The aforementioned pseudoacoustic curve-constrained sparse pulse inversion includes the following steps: log curve reconstruction step, seismic wavelet extraction step, low-frequency model establishment step, inversion parameter selection step and sparse pulse inversion step.

The final reservoir prediction results obtained by the present invention can be seen in Fig. 12 and Fig. 13 . Through comparative study, it can be found that the invention can effectively delineate the development range of carbonate rock fracture-cavity reservoirs, and improve the accuracy of seismic reservoir prediction.

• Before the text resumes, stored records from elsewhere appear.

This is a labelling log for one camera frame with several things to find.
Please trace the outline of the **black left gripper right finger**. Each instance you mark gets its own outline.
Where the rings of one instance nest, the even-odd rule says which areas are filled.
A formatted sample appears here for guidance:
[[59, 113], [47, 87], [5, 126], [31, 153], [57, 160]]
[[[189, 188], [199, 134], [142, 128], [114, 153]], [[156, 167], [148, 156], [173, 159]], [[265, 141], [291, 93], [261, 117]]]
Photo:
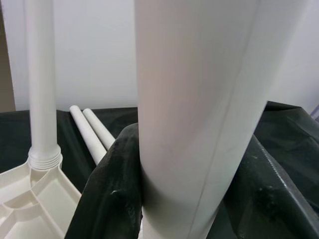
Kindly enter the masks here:
[[317, 239], [319, 217], [255, 136], [211, 227], [213, 239]]

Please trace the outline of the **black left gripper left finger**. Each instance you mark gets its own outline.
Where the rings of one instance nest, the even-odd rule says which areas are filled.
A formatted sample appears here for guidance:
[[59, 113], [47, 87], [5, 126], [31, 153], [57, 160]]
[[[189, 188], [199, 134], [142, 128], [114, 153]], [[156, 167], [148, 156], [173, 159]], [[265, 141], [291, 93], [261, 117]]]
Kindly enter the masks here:
[[142, 188], [139, 127], [134, 123], [120, 132], [91, 173], [65, 238], [138, 238]]

Below is the specific application example of the present invention:

The invention is applied to a certain coal seam carbonate reservoir work area, and the data processed by the target is used to detect cracks and predict fracture-cavity reservoirs. Finally, the absorption attenuation slice along the layer as shown in Fig. 12(b) and the wave impedance slice along the layer as shown in Fig. 13(c) are obtained. By comprehensively analyzing Fig. 12(b) and Fig. 13(c), the reservoir layer range, improving the accuracy of reservoir prediction.

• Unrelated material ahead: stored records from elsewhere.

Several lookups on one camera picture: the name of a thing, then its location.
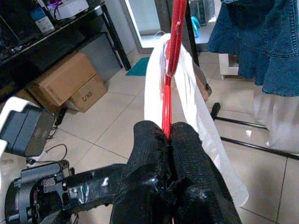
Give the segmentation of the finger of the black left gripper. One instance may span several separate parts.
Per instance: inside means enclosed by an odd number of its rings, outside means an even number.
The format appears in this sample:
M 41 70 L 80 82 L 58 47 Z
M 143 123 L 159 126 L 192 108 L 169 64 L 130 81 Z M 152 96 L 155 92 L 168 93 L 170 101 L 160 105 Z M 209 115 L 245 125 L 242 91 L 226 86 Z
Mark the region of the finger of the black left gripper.
M 67 177 L 69 209 L 112 204 L 120 191 L 124 168 L 125 164 L 112 164 Z

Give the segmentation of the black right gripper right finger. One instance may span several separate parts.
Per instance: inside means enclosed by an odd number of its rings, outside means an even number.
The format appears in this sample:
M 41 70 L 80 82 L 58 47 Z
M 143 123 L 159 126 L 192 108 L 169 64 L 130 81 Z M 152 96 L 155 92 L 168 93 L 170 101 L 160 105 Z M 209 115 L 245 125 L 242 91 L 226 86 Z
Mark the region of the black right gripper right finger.
M 239 224 L 241 219 L 225 181 L 187 123 L 171 126 L 174 167 L 179 180 L 179 224 Z

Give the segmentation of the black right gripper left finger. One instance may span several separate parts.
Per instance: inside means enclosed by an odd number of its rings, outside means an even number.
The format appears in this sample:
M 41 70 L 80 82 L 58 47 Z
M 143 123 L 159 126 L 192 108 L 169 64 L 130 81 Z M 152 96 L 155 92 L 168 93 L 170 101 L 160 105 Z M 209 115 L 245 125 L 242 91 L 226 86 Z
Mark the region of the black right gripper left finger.
M 112 224 L 168 224 L 172 195 L 167 139 L 152 121 L 134 125 L 134 145 L 113 201 Z

Relevant technical contents not mentioned in the above methods can be realized by adopting or referring to existing technologies.

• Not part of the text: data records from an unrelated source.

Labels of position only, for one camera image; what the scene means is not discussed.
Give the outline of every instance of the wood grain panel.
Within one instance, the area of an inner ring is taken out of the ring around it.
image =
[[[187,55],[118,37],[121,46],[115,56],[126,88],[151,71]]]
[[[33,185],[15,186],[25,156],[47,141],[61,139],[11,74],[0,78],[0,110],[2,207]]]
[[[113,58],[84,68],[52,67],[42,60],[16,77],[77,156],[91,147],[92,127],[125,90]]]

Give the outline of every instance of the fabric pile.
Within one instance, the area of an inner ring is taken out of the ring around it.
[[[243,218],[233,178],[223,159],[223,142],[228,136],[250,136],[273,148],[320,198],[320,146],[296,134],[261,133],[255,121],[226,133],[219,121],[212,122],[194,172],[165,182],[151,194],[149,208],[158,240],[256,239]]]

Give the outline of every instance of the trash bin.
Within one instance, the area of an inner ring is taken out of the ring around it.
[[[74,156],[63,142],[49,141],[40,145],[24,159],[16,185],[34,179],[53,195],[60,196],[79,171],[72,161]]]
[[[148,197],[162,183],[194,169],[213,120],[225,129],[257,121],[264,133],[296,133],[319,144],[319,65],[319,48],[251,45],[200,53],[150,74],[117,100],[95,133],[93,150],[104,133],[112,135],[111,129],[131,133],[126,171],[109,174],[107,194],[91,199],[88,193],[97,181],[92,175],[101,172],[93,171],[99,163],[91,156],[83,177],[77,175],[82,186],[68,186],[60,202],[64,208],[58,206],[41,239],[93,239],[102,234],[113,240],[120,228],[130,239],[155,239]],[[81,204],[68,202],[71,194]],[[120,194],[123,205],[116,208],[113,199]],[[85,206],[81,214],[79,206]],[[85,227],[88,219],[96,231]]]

It should be noted that under the teaching of this specification, those skilled in the art can also make one or another easy change, such as equivalent or obvious deformation. All the above-mentioned variations should fall within the protection scope of the present invention.

Claims (2)

1. A method for earthquake prediction and description of coal-bearing strong shielding fracture-cavity reservoirs, characterized in that it comprises the following steps: S1 Obtain the basic information of the data by analyzing the frequency spectrum and waveform characteristics of the seismic data; through the analysis of the acoustic wave time difference curve in the well curve, the velocity and density values of the coal seam and the target interval are obtained, and the coal seam forward modeling is carried out according to the velocity and density values to analyze the coal seam The impact on the target interval; S2 adopts the generalized S-transform time-varying sub-spectrum simulation to improve the resolution technology for target processing, and at the same time adopts the horizon control multi-channel dynamic matching and tracking method to perform strong shielding stripping to obtain a new seismic data volume; S3 Use the variance volume to detect the abnormal area on the seismic data volume after the target processing in step S2, and further use the ant volume algorithm to identify cracks. Layer attenuation, delineate the reservoir range, and use well point information for verification; S4 conducts impedance analysis through pseudoacoustic curve-constrained sparse pulse inversion, and combines absorption attenuation analysis to finely characterize the reservoir. 2. The seismic prediction and description method for a coal-bearing strong shielding fracture-cavity reservoir according to claim 1, wherein the pseudoacoustic curve-constrained sparse pulse inversion comprises the following steps: log curve reconstruction The steps are the seismic wavelet extraction step, the low-frequency model building step, the inversion parameter selection step and the sparse pulse inversion step.